Published: 26 June 2017

New Lab-funded research findings, models, and feedbacks will inform the global models of the future

During ICLASS, researchers will cross-check models of emissions from vegetation with ARM data.
During ICLASS, researchers will cross-check models of emissions from vegetation with ARM data.
Solar radiation pierces through the sky from above. It interacts with clouds, and then with soil, vegetation, and water bodies at the surface of the Earth. Corresponding salvos of heat, water, volatile organic carbon, and aerosols go from Earth to sky. This series of complex interactions impacts the growth and evolution of clouds and, collectively, drives global earth systems.
Over the next three years, atmospheric scientist Jerome Fast of Pacific Northwest National Laboratory (PNNL) will oversee a project designed to understand and model key interactions among clouds, aerosols, and the surface of the land. In the end, he said, process-level findings in the three-year study will lead to more accurate representations of these interactions in earth system models and will help answer what are “among the most important challenges in atmospheric science.”
He is principal investigator for the Integrated Cloud, Land-Surface, and Aerosol System Study (ICLASS). This ambitious science focus area, or SFA project (what national laboratory funding is called), has just been renewed under that new name for fiscal years 2018 to 2020 by the Atmospheric System Research program of the U.S. Department of Energy (DOE).
Fast has assembled a core team of 25 fellow scientists at PNNL. This team and their collaborators nationwide will analyze data, perform laboratory experiments, and conduct high-resolution modeling studies to sharpen the predictive capability of future earth system models.
Three of Fast’s colleagues at PNNL will each oversee a main science question.

In the Clouds

Samson Hagos is research lead on the ICLASS question of convective clouds. How do they grow from small shallow clouds to large mesoscale convective systems? How do such clouds interact with each other and with the environment? These processes, from the initiation of clouds to their organization into complex populations, said Fast, “are poorly represented in models now.”
Hagos said the ICLASS study of cloud processes will get a boost from advances in radar by the DOE’s Atmospheric Radiation Measurement (ARM) Climate Research Facility. In particular, scanning radars are more mobile than ever, and have gathered data in more remote places than ever. “These are new capabilities we intend to exploit,” he said.
There are also significant recent streams of data from field campaigns, said Hagos, including the ARM Investigation Experiment in the Maldives (2011 to 2012), Green Ocean Amazon, or GoAmazon (2014 to 2015), and HI-SCALE (2016, in central Oklahoma, led by Fast). Computational capabilities have also been “steadily increasing” in the eight years he has been associated with the SFA, he added.
ICLASS clouds investigations will also be improved by new instruments, including three cloud radars at ARM’s Southern Great Plains (SGP) atmospheric observatory that measure the vertical movement of air.
“The problem is figuring out how these large clouds form,” said Hagos. “They start with shallow isolated cells, then get deeper and deeper,” a process of cloud population dynamics that are still not well understood. “These are processes we want to improve in our models, to parameterize them to simulate cloud behavior. The main area of uncertainty (in earth systems models) is the role of clouds.”

Particles Within

John Shilling will oversee a second science question: the evolution of organic aerosols. He is especially interested in the mechanisms of how they grow, how they mix with other particles, and what chemical mechanisms govern their properties.

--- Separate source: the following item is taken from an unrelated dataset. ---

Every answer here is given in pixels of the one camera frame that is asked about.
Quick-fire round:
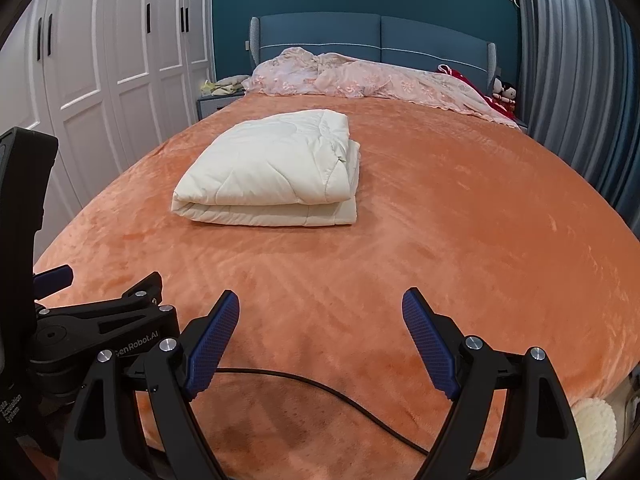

In this image from the GoAmazon campaign, instruments at the top of the eddy flux tower measure the key environmental variables that drive biogenic emissions from the canopy, including light and temperature.
In this image from the GoAmazon campaign, instruments at the top of the eddy flux tower measure the key environmental variables that drive biogenic emissions from the canopy, including light and temperature.

Shilling is excited about the synergy of expertise in ICLASS. And about the opportunity to use laboratory settings to develop models and to test hypotheses that derive from observations from the field, in campaigns that will soon include ACE-ENA, which is currently underway in the Azores.
“If there are no aerosols in the air, there are no clouds,” said Shilling. “Every cloud droplet has at least one particle it started as.”
ICLASS will help improve predictions of the number and size of such aerosols, he said, and will help identify which chemical reactions are central to understanding the growth of these consequential particles.
The chemistry of aerosols will play a big new role in ICLASS, agreed Fast, including (for the first time) explorations of chemistry within large-eddy simulations (LES). The focus will be on biogenic aerosol influences, with scaling up to global models in mind, he added. “Biogenic aerosols are a big component of the global environment.”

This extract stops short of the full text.